INSTRUCTIONS TO FOLLOW | Filter the entries below down to the lines that hold "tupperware".
_____
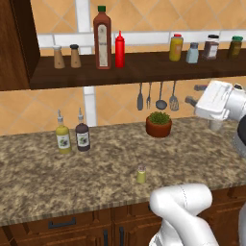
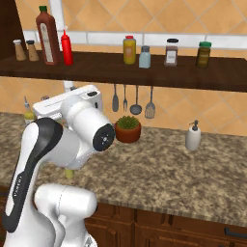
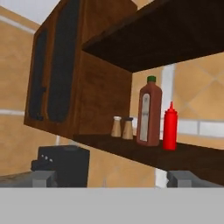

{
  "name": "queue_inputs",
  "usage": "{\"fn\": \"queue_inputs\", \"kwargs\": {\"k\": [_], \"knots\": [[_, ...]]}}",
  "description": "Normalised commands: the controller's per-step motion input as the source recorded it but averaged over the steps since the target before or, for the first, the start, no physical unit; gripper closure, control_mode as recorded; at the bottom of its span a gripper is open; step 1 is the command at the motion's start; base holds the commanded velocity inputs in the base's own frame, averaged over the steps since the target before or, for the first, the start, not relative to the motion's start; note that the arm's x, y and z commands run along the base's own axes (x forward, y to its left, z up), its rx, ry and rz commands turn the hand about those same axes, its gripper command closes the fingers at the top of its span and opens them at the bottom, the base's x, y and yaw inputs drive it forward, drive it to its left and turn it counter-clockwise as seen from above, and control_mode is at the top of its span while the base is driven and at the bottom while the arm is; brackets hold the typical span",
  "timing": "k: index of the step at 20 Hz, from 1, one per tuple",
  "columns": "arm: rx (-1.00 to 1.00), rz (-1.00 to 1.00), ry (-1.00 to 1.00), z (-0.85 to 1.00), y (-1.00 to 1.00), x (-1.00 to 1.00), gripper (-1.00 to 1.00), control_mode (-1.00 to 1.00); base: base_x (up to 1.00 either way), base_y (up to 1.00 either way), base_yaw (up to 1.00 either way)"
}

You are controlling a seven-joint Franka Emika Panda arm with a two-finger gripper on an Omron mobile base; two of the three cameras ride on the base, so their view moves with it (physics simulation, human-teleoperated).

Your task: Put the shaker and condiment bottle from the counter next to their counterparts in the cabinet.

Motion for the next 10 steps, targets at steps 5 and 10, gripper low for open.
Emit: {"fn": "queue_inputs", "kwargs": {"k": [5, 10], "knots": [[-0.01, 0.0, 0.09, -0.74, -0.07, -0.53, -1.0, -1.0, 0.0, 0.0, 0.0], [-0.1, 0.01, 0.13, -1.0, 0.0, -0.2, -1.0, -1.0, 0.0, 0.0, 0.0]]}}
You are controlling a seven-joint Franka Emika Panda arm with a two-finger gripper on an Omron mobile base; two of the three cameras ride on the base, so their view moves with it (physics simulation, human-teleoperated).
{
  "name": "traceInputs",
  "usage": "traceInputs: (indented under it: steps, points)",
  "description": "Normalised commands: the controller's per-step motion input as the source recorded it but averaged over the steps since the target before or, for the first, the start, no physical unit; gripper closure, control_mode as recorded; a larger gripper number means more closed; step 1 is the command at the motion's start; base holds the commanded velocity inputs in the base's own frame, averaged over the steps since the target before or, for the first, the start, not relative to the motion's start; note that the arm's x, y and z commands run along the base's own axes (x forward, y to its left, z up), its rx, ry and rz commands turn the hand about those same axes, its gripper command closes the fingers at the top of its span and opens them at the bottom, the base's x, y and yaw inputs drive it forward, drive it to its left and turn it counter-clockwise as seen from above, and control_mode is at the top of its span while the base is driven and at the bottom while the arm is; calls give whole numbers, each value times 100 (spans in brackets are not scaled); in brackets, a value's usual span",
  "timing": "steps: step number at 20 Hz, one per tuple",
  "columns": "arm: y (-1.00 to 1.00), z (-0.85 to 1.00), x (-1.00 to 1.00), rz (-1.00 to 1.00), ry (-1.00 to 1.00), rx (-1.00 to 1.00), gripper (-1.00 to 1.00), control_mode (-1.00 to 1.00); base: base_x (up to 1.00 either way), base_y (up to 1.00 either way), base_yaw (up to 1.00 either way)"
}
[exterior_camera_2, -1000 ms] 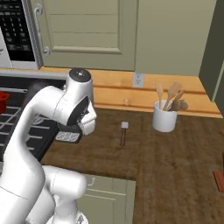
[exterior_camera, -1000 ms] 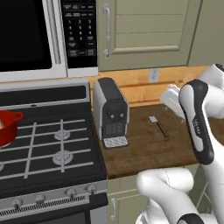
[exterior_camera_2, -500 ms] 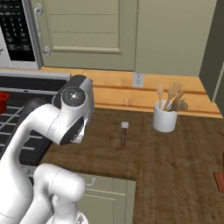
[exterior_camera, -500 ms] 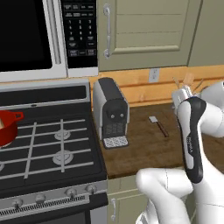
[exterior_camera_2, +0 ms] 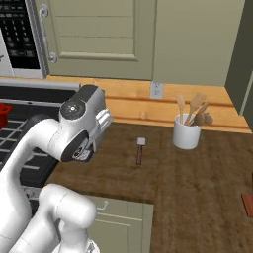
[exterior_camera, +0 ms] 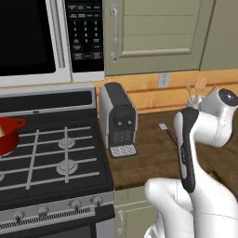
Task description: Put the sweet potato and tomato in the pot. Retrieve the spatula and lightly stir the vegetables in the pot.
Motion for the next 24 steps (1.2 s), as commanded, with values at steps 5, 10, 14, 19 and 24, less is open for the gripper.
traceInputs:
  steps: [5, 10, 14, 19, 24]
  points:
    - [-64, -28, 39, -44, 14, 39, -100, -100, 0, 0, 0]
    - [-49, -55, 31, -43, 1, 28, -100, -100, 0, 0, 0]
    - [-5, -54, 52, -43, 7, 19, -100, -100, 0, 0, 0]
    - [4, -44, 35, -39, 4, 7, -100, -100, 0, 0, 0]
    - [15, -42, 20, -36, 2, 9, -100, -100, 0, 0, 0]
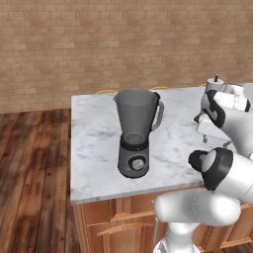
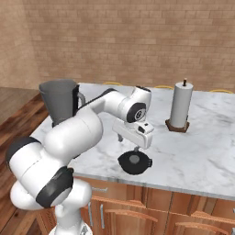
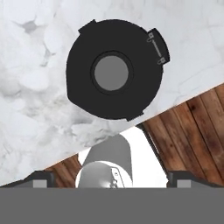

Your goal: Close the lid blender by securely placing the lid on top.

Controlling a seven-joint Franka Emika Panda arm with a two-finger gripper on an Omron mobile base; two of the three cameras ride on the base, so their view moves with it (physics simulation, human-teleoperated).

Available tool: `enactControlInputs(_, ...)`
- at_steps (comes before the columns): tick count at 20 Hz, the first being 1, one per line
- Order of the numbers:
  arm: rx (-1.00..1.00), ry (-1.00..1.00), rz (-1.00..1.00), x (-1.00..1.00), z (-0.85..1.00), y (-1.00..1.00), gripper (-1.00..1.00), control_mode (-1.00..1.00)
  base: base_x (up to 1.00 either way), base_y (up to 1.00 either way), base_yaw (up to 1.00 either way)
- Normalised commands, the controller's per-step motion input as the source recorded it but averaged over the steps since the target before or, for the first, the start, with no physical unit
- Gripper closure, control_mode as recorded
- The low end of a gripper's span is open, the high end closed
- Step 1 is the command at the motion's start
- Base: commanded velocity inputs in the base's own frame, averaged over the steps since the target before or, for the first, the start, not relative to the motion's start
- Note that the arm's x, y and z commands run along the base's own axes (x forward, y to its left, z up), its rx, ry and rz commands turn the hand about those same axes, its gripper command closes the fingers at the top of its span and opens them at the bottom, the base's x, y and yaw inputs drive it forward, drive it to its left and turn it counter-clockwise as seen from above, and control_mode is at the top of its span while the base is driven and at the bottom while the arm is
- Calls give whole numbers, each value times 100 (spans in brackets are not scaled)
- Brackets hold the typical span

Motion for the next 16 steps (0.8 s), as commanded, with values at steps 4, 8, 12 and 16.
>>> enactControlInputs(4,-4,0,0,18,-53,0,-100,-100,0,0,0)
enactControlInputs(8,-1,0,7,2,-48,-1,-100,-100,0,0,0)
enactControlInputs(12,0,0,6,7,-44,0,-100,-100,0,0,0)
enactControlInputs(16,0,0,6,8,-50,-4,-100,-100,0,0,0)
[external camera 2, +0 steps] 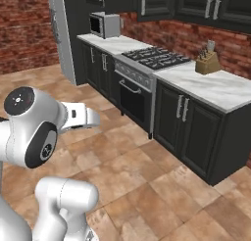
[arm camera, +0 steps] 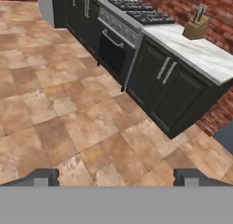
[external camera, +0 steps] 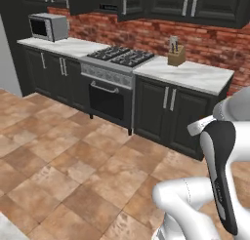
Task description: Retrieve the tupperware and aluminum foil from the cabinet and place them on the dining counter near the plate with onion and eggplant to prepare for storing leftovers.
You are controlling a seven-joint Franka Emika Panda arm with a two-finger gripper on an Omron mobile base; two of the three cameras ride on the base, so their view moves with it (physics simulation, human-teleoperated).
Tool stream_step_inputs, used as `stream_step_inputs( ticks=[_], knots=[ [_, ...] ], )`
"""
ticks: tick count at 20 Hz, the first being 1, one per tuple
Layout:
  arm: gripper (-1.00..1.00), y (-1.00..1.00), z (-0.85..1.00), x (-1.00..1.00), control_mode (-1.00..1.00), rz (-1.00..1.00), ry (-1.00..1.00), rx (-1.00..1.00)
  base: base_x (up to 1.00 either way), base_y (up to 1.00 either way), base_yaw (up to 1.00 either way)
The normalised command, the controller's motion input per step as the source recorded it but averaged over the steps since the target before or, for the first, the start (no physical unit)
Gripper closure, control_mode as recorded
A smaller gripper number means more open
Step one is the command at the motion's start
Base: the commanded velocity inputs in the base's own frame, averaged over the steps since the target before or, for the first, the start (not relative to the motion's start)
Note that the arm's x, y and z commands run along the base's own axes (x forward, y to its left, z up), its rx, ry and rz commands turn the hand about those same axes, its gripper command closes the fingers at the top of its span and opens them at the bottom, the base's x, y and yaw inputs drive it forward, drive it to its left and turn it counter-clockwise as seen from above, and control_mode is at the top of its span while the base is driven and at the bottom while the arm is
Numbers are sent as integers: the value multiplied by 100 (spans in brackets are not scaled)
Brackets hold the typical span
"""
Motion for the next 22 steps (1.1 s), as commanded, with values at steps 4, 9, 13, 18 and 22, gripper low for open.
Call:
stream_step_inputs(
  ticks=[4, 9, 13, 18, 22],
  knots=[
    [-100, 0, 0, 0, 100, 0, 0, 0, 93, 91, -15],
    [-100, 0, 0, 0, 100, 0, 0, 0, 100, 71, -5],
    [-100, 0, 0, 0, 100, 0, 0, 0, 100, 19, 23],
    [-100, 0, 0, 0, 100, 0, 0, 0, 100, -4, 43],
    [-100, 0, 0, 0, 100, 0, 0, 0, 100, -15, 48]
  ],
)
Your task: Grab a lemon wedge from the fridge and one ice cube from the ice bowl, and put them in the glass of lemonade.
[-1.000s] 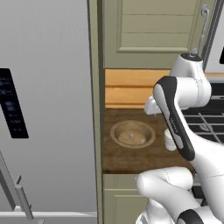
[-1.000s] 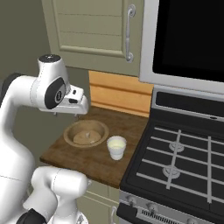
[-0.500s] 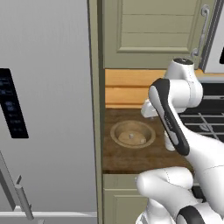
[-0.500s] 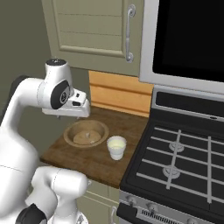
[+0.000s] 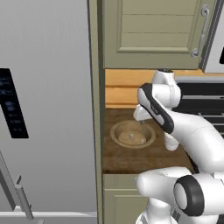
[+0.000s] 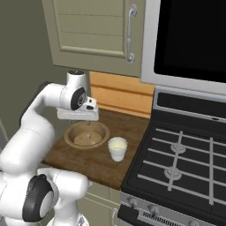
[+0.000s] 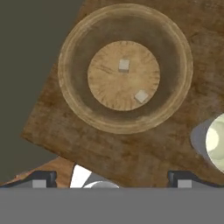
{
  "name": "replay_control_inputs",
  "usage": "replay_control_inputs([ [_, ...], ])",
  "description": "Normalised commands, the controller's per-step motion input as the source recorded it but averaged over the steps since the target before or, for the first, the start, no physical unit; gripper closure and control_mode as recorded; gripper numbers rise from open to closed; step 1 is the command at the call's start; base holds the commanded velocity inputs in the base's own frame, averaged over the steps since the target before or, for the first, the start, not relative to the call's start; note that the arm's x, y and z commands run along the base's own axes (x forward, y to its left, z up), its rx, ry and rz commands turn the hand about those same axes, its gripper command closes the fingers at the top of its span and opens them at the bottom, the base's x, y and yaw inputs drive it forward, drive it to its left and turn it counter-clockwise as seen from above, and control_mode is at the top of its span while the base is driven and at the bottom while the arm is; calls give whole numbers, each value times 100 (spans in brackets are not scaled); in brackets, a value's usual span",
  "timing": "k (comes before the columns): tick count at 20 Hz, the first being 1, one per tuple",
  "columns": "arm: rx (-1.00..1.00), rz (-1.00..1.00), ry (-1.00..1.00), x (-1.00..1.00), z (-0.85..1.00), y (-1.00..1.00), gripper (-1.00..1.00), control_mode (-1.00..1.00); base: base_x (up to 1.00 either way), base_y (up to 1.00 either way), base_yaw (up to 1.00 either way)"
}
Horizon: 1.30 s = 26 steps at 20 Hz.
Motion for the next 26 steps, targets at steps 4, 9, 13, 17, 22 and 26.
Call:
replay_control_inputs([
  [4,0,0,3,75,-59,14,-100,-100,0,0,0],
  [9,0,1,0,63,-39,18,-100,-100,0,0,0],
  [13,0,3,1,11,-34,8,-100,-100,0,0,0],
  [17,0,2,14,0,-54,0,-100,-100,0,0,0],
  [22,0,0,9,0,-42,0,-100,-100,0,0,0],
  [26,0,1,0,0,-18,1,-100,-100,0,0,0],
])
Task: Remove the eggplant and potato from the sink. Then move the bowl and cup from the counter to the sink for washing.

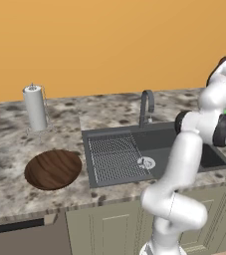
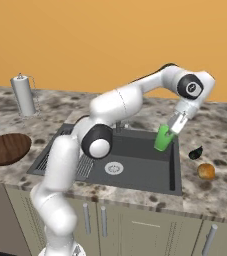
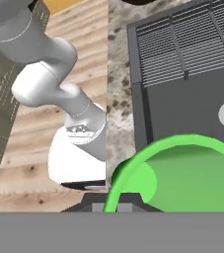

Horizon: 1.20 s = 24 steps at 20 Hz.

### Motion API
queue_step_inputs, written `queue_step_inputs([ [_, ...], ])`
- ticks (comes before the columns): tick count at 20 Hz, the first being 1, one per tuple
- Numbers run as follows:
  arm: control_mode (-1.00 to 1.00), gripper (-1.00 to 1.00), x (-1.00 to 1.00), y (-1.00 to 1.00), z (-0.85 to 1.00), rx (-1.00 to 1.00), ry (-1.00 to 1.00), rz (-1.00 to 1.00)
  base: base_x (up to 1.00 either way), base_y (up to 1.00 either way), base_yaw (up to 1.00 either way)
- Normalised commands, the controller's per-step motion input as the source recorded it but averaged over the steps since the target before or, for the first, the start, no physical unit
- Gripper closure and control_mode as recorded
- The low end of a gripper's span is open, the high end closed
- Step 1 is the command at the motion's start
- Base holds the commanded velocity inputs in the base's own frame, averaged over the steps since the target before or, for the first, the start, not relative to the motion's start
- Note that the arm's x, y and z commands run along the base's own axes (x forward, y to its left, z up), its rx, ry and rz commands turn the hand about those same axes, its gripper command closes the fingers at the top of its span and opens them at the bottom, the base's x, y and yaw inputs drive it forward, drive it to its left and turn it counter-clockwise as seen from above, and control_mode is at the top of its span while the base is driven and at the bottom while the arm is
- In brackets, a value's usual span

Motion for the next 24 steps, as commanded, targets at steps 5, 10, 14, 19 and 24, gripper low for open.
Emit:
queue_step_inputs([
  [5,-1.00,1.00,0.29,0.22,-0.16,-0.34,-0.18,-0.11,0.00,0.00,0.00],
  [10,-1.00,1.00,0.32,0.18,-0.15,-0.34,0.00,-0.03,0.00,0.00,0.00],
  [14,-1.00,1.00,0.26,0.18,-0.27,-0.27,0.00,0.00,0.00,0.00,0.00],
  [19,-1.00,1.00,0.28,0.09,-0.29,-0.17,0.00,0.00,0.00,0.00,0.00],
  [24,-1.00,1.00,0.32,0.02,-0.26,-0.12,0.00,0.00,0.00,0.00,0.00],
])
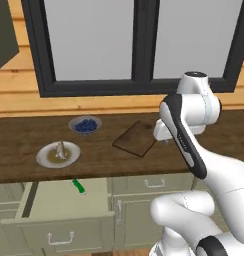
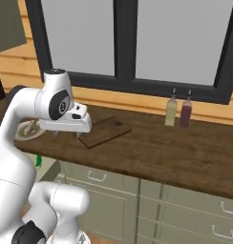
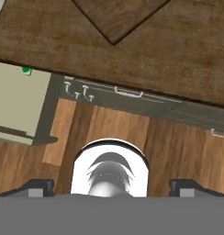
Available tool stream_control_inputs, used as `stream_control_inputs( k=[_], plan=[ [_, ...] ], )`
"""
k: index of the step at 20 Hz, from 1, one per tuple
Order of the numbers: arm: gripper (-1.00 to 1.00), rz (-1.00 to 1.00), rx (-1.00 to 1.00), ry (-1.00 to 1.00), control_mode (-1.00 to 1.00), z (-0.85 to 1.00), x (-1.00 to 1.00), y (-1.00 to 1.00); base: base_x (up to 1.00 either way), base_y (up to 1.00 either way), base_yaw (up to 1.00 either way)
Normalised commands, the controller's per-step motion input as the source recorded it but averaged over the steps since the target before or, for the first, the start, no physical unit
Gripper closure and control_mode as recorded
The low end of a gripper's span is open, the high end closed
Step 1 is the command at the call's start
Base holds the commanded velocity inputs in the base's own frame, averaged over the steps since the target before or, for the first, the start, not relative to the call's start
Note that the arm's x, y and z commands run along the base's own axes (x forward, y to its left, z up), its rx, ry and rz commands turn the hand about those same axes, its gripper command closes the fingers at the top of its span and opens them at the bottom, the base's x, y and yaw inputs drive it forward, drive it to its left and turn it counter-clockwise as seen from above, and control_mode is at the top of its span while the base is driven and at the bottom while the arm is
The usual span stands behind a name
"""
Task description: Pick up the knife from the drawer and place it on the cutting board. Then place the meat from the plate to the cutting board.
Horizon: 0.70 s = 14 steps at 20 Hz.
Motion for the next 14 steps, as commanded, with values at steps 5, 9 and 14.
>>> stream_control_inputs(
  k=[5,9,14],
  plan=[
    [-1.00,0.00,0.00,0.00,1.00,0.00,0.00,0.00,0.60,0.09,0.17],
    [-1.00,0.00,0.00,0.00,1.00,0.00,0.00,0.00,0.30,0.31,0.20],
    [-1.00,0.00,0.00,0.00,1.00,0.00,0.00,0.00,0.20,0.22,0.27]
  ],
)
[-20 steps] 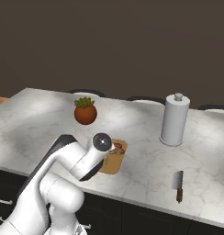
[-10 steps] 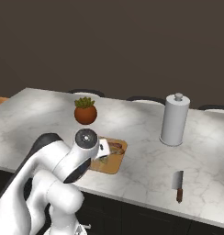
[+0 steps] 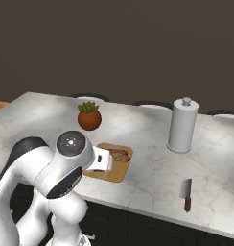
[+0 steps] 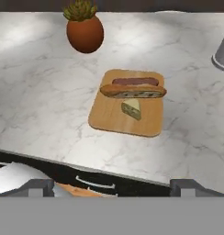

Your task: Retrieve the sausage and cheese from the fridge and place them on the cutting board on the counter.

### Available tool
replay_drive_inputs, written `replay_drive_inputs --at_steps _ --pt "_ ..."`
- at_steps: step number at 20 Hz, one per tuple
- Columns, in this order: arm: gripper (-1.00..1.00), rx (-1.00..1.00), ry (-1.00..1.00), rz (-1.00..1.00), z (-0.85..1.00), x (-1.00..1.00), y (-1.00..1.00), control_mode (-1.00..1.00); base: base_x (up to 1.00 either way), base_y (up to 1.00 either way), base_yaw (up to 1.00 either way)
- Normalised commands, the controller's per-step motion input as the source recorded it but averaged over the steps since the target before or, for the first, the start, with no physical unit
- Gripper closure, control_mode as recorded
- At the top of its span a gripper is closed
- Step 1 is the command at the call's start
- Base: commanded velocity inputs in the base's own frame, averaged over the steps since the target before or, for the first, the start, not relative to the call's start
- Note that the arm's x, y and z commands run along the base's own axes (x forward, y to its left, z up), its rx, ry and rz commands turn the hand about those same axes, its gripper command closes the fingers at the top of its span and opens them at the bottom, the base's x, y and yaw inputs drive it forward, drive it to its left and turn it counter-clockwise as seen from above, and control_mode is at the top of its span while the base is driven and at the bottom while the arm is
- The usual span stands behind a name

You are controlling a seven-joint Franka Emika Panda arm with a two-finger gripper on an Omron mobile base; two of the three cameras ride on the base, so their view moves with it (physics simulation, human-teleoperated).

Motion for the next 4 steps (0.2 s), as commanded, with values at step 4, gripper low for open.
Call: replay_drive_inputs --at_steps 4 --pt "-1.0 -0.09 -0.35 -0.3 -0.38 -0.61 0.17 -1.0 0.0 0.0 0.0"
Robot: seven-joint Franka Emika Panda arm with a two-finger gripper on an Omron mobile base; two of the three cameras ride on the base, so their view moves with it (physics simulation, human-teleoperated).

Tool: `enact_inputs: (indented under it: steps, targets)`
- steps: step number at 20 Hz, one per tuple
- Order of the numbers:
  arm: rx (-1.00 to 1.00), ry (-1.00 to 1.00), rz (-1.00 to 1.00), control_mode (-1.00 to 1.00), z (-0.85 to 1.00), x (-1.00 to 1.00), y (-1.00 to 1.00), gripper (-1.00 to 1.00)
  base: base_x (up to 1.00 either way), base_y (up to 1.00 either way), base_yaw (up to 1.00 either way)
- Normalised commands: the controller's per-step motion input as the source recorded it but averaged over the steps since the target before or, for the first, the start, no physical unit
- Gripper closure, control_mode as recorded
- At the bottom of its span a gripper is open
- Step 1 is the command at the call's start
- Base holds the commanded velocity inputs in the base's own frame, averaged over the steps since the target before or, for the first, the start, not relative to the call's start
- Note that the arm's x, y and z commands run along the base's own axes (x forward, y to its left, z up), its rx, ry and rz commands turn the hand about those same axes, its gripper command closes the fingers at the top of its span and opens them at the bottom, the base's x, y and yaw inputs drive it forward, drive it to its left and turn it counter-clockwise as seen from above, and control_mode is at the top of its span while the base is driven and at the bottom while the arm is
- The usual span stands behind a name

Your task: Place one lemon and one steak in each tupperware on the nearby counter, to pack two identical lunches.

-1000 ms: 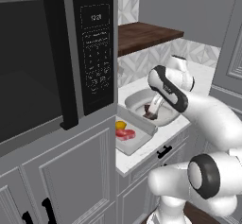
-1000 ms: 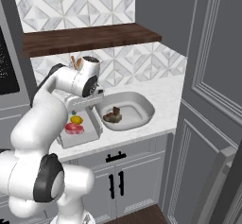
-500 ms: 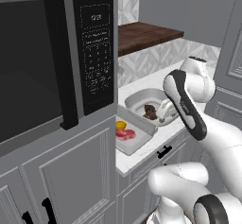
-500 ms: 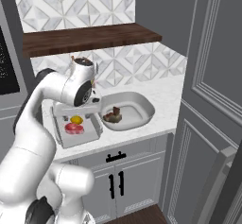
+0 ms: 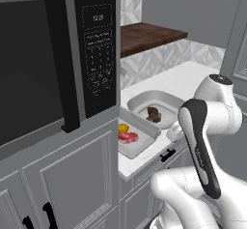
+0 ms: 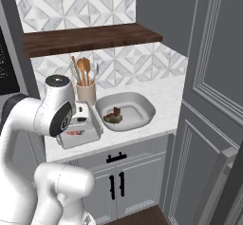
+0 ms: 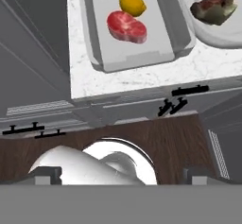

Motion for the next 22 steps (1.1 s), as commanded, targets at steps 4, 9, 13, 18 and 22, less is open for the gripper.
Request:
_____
TASK SOLUTION |
Task description: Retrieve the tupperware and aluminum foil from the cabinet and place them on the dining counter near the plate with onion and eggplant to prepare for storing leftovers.
Your task: Place one lemon and one steak in each tupperware on the nearby counter, to pack two identical lunches.

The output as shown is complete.